# Mac MHz/GHz vs. PC MHz/GHz - how different are they?



## LABachlr (Jul 14, 2004)

I know that Mac's are based on a faster chipset, hence their MHz speed is not the same as the PC MHz speeds.  I was wondering if any of you knew a formula of sorts that would allow you to convert Mac's processors' speeds to PC's speeds and vice versa.


----------



## Pengu (Jul 14, 2004)

It's nothing to do with chipsets really. It's to do with a) how efficient the processor/bus/memory/graphics/hdd/etc is, and b) how well it works with the software, and how well the software takes advantage of it.

This is what makes the general statement: PPC (used in macs) CPUs are faster mhz-for-mhz than an x86 (used in most pcs). It is to do with everything: processor type (rics vs. cisc) memory bandwidth, memory type, graphics bandwidth, instruction sets, everything. There is no clear way, without doing real-world tests with apps. and even then you have to remember that Apple builds the Macs and the OS, so they can make it work at its best. Microsoft build the OS, and the manufacturers have to supply drivers to make it work the best it can.


----------



## Zammy-Sam (Jul 14, 2004)

This question is actually based on another: which system is faster. This is a very arguable question. There are applications, that run much faster on macs, eventhough there are some x86-ports available too and of course reversed. Since the systems are uncomparable when it comes to the overall performance, it makes much more sense to reduce the question of performance to a special application.

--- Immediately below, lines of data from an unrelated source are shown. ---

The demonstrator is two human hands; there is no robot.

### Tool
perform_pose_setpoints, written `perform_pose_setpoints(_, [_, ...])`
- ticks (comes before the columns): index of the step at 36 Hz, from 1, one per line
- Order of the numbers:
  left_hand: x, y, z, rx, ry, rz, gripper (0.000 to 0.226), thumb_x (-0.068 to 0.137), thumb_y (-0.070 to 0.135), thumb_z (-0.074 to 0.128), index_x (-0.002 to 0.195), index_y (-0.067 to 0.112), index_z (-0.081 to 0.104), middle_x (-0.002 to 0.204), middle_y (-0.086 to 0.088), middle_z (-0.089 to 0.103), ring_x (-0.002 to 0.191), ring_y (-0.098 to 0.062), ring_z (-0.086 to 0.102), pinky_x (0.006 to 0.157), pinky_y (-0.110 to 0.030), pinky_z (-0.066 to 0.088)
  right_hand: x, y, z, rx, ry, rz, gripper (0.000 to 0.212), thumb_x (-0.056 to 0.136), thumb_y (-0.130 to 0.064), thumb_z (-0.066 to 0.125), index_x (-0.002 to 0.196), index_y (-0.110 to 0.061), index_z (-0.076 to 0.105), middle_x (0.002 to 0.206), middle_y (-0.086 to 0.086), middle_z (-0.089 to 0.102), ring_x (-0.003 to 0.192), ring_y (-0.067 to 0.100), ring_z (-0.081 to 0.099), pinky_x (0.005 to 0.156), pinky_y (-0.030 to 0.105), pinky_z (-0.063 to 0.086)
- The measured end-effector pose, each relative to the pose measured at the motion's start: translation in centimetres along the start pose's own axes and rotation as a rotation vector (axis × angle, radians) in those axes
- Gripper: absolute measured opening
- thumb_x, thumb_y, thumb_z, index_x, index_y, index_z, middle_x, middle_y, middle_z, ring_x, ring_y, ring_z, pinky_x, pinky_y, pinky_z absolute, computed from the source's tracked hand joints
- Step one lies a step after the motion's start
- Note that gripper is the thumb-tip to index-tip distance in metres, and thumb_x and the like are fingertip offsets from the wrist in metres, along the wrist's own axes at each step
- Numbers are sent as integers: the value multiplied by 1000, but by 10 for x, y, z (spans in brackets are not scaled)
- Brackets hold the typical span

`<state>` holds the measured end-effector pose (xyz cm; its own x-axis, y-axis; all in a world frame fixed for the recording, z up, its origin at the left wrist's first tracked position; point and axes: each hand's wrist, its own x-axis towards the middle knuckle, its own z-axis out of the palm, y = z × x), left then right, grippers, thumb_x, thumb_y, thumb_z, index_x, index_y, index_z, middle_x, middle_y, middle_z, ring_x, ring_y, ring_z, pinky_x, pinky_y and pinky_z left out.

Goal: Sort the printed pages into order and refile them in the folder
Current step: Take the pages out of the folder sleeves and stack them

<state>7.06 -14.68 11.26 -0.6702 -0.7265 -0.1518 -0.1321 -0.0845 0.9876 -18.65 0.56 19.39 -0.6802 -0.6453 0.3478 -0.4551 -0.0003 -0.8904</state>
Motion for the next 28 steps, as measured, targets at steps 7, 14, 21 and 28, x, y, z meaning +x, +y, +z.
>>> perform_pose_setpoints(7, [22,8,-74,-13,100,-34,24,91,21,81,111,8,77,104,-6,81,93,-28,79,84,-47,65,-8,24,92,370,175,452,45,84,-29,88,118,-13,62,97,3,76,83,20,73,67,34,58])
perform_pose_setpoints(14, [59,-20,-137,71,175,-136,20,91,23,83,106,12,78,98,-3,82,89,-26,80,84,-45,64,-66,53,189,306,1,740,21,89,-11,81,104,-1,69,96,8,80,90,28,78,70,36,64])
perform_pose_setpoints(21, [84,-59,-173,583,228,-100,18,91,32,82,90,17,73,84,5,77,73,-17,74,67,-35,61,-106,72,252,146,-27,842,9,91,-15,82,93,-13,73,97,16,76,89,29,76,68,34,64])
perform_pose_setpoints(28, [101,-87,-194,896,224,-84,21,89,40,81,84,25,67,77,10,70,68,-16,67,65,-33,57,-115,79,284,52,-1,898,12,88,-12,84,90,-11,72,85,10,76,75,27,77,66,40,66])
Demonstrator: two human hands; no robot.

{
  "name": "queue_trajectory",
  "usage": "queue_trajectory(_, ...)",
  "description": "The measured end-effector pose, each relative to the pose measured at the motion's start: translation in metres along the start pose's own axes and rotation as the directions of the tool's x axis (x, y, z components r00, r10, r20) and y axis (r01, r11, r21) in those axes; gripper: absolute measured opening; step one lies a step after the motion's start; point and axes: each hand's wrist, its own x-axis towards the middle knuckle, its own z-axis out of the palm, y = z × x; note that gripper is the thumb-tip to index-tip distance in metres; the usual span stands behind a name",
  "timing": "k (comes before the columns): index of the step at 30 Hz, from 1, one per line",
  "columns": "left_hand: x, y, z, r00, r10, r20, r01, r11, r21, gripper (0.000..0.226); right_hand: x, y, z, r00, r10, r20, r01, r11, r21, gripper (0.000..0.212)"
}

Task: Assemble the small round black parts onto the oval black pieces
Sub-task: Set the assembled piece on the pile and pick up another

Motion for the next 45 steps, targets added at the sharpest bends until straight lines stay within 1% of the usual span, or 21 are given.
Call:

However, "PCs" doesn't mean there is an Intel cpu installed. AMD actually has a lower clock but runs comparable to faster clocked cpus (take a look at the p-rating). It looks like Intel realized, that it's no more just about clock speeds but - as Pengu said - the combination of cpu, bus, memory, graphic, i/o...


----------



## LABachlr (Jul 14, 2004)

Valid points.  So, I guess one can't even give a rough estimate as to the equivalent speeds in each platform.  The reason I ask is that I am considering getting a used Powerbook so I can start to fool around with Macs, and was wondering if 500MHz is fast enough in today's world, or at least fast enough to run the latest programs and latest OS at sufficient speeds.  In the PC world, 500MHz wouldn't really cut it.  It'd be doable, but I wouldn't want to deal.  Any advice?


----------



## Randman (Jul 14, 2004)

Ram makes a big deal. In fact, it many ways ram is as important as mhz. I've read in other places that if you add about 40% to a Mac speed, you get a comparable PC speed, though I'm far from sure how reliable that number is.


----------



## LABachlr (Jul 14, 2004)

Wow.  If that figure is true in any respect, that surprises me.  I didn't know it would be that high.  If that is the case, that would make the 500MHz system 700MHz, which is OK.  I'd have to see if there were better deals out there first, unless you guys can convince me that a G3 500MHz Powerbook with 640MB of RAM would suffice.


----------



## tux (Jul 14, 2004)

today my 512mb stick of ram arrived for my ibook g3 700. i installed it and at first wasnt amazed at the speed improvement. then i loaded photoshop and raced it against my pc (athlon xp 2600+ o/ced to 2.2ghz 512mb ram) and my pc only just beat it.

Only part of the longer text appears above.